Though I understood the English language in the states, I still felt oddly out of place. The language of pep rallies, football games, T.V. shows and the latest fashions was foreign to me. I felt disconnected in a place where I looked like I belonged, whereas in Sanyati my white face looked like it didn’t belong, but I felt l did. I remember the delight that filled my heart the day I was shucking corn and Pastor Muchechetere told me I might be white on the outside, but I was black on the inside. It was the highest compliment to me.


I have also ached for my own children during the times when they have been lonely. I remember when little Kevin tried so hard to fit in with his peers. He came from such a different background that he, like me, didn’t seem to understand the game. One day when he was about ten, he came in from church and told me it wasn’t fair.


“What isn’t fair?” I asked.

“When Scott says something, all the other kids laugh. But, when I say something they don’t. Even if I say the very same thing.”


It’s tough when our hearts long for connection, but we feel isolated instead.


We all desire to be fully known, and yet fully loved.


I remember when Kevin first came to live with us. His heart was love-starved. He absolutely delighted in being the center of attention of our world. We tried to pour love into his heart as often as we could.


He fully enjoyed tickle-fights, playing games, and hearing us speak words of love and value to him. We loved to play a game as we described our love to him.


“I love you more than all the raindrops coming down in this storm.” we would say. Or,

“I love you more than all the cars on the highway.”


One day Kevin was at his grandmother’s house and he was talking to us on the phone.


Kevin: I love you more than all the squares on the door.
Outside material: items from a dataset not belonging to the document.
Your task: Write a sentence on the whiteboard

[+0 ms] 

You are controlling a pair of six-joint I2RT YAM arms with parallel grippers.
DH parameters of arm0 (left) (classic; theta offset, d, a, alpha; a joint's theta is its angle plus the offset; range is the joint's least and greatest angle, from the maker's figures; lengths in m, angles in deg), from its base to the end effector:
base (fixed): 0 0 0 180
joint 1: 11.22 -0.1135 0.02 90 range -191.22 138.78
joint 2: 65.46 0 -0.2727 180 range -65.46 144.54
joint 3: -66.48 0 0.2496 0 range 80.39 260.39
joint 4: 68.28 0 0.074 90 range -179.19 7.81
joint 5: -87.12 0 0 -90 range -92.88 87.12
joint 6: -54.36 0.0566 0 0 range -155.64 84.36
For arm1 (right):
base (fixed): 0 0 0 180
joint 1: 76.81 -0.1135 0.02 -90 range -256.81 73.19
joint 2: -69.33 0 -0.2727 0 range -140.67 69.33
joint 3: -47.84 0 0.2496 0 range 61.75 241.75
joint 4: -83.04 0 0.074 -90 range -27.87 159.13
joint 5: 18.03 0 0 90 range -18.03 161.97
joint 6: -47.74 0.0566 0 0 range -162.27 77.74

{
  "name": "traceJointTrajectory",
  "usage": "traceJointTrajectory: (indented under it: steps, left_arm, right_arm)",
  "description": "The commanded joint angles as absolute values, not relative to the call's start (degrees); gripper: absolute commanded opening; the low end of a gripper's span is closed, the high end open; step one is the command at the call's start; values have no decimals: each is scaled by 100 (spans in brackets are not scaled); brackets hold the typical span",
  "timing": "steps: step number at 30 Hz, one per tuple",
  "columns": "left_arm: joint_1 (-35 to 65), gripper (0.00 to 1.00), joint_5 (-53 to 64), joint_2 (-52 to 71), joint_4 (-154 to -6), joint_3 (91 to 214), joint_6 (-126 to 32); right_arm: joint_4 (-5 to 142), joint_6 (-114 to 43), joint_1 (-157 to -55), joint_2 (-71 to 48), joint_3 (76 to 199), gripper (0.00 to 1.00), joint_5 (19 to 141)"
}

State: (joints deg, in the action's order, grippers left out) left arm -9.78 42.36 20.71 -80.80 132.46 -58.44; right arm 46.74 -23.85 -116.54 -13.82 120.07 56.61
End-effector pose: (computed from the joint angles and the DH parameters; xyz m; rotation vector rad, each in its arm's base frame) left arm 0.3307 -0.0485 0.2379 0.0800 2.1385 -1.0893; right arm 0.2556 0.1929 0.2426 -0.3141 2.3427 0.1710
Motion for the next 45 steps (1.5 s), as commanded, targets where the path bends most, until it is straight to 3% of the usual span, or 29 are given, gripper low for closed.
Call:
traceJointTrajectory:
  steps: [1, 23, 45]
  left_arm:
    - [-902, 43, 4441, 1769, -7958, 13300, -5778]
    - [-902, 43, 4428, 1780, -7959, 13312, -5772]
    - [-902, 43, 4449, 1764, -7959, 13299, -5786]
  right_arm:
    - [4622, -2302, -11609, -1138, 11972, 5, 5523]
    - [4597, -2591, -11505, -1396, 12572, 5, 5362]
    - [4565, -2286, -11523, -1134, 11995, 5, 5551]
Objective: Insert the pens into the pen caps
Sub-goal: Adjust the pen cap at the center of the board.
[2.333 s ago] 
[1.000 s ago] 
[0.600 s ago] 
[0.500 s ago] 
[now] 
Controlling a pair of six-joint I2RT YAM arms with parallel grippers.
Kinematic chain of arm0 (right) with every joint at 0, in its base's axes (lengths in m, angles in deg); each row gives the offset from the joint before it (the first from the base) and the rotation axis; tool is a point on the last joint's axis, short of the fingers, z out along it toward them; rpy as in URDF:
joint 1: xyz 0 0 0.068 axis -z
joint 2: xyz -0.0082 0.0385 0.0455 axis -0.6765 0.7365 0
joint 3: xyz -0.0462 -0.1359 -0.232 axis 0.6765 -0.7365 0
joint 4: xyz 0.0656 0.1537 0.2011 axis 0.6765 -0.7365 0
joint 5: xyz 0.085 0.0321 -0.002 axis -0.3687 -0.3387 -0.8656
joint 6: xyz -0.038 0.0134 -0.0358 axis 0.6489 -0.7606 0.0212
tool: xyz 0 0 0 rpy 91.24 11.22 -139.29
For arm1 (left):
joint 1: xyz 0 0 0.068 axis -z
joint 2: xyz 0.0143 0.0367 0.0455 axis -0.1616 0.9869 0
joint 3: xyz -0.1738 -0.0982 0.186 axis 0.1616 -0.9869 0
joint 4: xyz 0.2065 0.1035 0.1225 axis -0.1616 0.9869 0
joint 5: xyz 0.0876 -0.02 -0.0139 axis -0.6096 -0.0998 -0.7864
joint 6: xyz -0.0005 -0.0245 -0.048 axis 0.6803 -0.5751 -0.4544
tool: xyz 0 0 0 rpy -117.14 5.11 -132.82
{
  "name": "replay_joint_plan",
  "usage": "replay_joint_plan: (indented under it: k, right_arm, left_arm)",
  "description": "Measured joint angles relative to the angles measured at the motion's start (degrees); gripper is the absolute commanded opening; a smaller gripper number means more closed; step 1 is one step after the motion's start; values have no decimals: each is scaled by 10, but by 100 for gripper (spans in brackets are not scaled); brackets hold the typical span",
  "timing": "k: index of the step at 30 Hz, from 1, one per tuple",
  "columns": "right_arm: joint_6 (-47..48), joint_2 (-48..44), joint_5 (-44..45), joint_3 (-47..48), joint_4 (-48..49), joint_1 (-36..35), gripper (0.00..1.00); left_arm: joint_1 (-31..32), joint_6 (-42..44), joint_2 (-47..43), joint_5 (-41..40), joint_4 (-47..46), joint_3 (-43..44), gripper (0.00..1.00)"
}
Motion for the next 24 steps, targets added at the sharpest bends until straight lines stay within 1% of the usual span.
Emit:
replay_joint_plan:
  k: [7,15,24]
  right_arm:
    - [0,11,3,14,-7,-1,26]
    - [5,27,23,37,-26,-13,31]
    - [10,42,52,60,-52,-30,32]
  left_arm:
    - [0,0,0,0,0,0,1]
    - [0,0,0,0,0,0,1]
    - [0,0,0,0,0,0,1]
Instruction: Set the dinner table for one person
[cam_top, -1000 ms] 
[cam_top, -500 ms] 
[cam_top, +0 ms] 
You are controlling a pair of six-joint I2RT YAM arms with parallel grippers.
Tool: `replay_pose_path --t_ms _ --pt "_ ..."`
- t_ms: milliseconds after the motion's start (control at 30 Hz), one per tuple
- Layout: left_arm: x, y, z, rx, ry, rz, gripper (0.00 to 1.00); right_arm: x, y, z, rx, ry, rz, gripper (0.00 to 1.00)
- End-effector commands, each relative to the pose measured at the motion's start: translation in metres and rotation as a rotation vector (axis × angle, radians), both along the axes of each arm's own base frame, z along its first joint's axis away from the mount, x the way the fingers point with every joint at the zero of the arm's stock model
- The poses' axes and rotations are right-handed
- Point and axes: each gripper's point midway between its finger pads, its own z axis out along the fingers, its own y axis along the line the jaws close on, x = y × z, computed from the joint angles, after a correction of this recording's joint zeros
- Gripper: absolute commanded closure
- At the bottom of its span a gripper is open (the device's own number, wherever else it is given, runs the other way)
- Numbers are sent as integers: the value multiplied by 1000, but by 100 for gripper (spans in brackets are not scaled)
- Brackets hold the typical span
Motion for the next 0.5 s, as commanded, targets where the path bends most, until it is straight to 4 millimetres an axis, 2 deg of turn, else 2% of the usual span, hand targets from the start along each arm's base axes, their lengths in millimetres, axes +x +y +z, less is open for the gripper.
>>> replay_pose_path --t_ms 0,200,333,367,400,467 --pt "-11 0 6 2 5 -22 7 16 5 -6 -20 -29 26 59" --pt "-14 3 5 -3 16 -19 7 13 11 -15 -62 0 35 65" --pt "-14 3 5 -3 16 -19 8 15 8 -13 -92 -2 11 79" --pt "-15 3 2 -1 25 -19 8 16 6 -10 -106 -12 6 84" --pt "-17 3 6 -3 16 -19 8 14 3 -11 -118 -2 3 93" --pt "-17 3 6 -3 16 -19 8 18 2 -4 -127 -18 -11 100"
Me: What squares on the door? Kev: You know... Me; Can you tell me more? Kev: I'm standing at Bobbie's door and it has tiny little squares on it...you know, lots and lots of them, each one so little, I'm looking right through them at the yard...you know, like our door... Me: Oh, a screen door? Kevin: yes

I'll never know how many times I have remembered that over the years as I've looked at a screen door or window. That's a lot of love!


Kevin wanted love. He wanted approval. He wanted to know he mattered.


I feel the same way and I know you do, too. We were created for connection.


Kevin's nephew, David, spoke at Kevin's funeral. Here are some of the words that David shared that have continued to stay with me:


"I believe that Kevin was a man that was hurt at heart and that desperately desired love, but I don't think he really understood how much he was loved. There's people in the world that are hurting, they need our love, our forgiveness and our compassion. The Bible says to build one another up to edification, let people know they're important, that they're needed. That they are loved and have purpose. Is our job to be the hands and the feet of the gospel of Christ."


It's been five months since Kevin has been gone. His tragic early ending of his life has taken away our opportunity to continue to let him know how very much he was loved.


But, I want to take every opportunity I can to let others know how very deeply they are loved. It seems we live in a very hateful world. A world of political outrage. A world of social media bullying. A world connected by social media, yet lonelier than ever before.


I want you to know that you are seen. You are chosen. The Maker of the world, the very One who Created you knows you best and loves you most.


He has made a way for you to live in His love, in true connection with Him through the life and death and resurrection of His Son. I pray that you will know this gospel--this good news--that you can be fully known and fully loved. There is nothing you have done that will make your Heavenly Father look away from you in disgust. He hates sin, but he loves you and He has made a way to forgive all of your sin. By His Son's death, every wound in us can be healed. He has made a way for us to experience the deepest love and deepest connection.


I pray that if you know Him, you will share this good news with someone today.


I pray if you don't yet know the love of the Creator, that you will begin to seek Him. He is waiting for you. And, He loves you more than all the squares on all the screen windows and doors around the globe.